++++ DATA LISTING

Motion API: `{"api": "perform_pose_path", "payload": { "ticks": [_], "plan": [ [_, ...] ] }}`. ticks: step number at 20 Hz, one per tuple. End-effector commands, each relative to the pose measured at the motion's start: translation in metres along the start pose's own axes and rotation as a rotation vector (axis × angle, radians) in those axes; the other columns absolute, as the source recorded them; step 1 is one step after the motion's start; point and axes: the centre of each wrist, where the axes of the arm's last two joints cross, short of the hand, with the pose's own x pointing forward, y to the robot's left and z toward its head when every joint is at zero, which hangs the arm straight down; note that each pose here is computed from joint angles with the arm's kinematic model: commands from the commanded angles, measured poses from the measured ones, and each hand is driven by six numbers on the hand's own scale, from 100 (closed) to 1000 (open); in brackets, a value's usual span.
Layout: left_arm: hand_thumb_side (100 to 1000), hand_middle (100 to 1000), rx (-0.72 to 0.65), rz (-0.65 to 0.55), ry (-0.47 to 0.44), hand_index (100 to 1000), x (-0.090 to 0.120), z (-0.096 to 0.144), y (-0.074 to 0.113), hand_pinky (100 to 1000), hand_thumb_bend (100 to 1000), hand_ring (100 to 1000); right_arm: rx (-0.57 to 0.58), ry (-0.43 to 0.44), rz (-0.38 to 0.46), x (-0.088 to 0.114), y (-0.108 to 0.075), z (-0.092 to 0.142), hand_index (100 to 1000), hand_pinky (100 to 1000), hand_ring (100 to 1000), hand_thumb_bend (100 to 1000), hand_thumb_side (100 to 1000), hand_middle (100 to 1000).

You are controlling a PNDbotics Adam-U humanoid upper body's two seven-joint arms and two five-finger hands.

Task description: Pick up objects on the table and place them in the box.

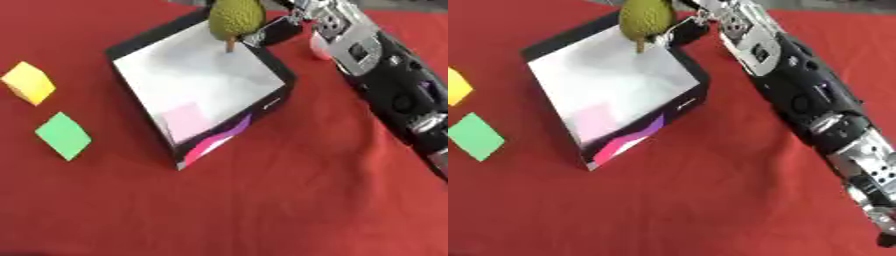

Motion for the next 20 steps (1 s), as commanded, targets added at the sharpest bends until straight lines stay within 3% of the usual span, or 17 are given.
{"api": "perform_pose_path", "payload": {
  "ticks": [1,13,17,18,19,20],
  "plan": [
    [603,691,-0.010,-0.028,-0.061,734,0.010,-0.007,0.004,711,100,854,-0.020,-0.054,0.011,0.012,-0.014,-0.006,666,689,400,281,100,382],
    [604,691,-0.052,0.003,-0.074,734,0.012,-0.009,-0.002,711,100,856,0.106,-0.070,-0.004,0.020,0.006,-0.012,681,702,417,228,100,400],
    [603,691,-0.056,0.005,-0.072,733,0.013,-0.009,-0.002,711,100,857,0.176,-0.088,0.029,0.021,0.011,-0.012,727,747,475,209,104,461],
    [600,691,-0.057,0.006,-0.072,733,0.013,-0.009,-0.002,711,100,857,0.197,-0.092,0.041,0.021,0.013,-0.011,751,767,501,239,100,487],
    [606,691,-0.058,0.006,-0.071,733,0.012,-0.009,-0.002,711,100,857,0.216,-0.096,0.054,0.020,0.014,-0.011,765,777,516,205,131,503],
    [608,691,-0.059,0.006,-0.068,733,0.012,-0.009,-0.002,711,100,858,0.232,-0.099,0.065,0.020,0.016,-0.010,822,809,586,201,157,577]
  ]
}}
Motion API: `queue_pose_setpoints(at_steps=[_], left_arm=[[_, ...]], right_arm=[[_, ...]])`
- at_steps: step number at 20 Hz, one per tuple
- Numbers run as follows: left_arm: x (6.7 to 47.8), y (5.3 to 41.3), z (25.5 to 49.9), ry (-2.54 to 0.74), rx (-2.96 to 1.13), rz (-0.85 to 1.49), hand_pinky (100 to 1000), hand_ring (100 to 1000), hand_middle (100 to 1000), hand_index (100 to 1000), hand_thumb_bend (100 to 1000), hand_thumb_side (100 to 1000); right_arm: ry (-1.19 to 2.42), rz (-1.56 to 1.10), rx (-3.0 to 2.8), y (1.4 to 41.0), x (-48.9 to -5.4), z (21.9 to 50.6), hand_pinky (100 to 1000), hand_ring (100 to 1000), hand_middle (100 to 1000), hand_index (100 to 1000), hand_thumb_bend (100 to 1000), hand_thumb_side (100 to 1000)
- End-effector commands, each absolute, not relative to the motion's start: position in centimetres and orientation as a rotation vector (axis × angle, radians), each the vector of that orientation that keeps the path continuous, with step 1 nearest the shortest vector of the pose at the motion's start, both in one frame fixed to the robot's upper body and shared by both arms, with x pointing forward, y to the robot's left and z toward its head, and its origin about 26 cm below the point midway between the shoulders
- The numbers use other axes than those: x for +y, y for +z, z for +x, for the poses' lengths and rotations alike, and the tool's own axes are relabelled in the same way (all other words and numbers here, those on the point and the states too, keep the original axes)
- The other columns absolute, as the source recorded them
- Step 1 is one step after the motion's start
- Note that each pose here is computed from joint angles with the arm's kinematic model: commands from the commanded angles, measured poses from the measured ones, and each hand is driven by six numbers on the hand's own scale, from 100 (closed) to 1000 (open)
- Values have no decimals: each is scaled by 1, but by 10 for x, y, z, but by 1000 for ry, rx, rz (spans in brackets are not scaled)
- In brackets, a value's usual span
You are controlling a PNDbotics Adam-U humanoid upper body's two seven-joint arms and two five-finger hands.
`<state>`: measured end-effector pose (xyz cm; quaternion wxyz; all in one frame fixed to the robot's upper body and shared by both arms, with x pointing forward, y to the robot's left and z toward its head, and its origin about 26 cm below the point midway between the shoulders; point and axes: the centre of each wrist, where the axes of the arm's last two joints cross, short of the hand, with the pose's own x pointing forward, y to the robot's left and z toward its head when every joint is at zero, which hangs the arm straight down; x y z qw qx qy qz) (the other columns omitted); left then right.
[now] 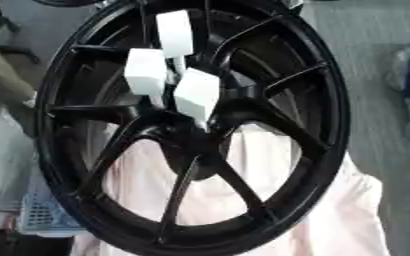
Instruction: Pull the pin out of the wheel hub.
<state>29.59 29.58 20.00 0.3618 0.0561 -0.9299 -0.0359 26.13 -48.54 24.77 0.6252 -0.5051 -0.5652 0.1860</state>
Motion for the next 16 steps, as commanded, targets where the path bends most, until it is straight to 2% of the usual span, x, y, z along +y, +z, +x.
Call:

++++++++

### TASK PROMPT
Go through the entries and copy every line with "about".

### ANSWER TO THIS PROBLEM
- End-effector commands, each absolute, not relative to the motion's start: position in centimetres and orientation as a rotation vector (axis × angle, radians), each the vector of that orientation that keeps the path continuous, with step 1 nearest the shortest vector of the pose at the motion's start, both in one frame fixed to the robot's upper body and shared by both arms, with x pointing forward, y to the robot's left and z toward its head, and its origin about 26 cm below the point midway between the shoulders
`<state>`: measured end-effector pose (xyz cm; quaternion wxyz; all in one frame fixed to the robot's upper body and shared by both arms, with x pointing forward, y to the robot's left and z toward its head, and its origin about 26 cm below the point midway between the shoulders; point and axes: the centre of each wrist, where the axes of the arm's last two joints cross, short of the hand, with the pose's own x pointing forward, y to the robot's left and z toward its head when every joint is at zero, which hangs the arm straight down; x y z qw qx qy qz) (the other columns omitted); left then right.

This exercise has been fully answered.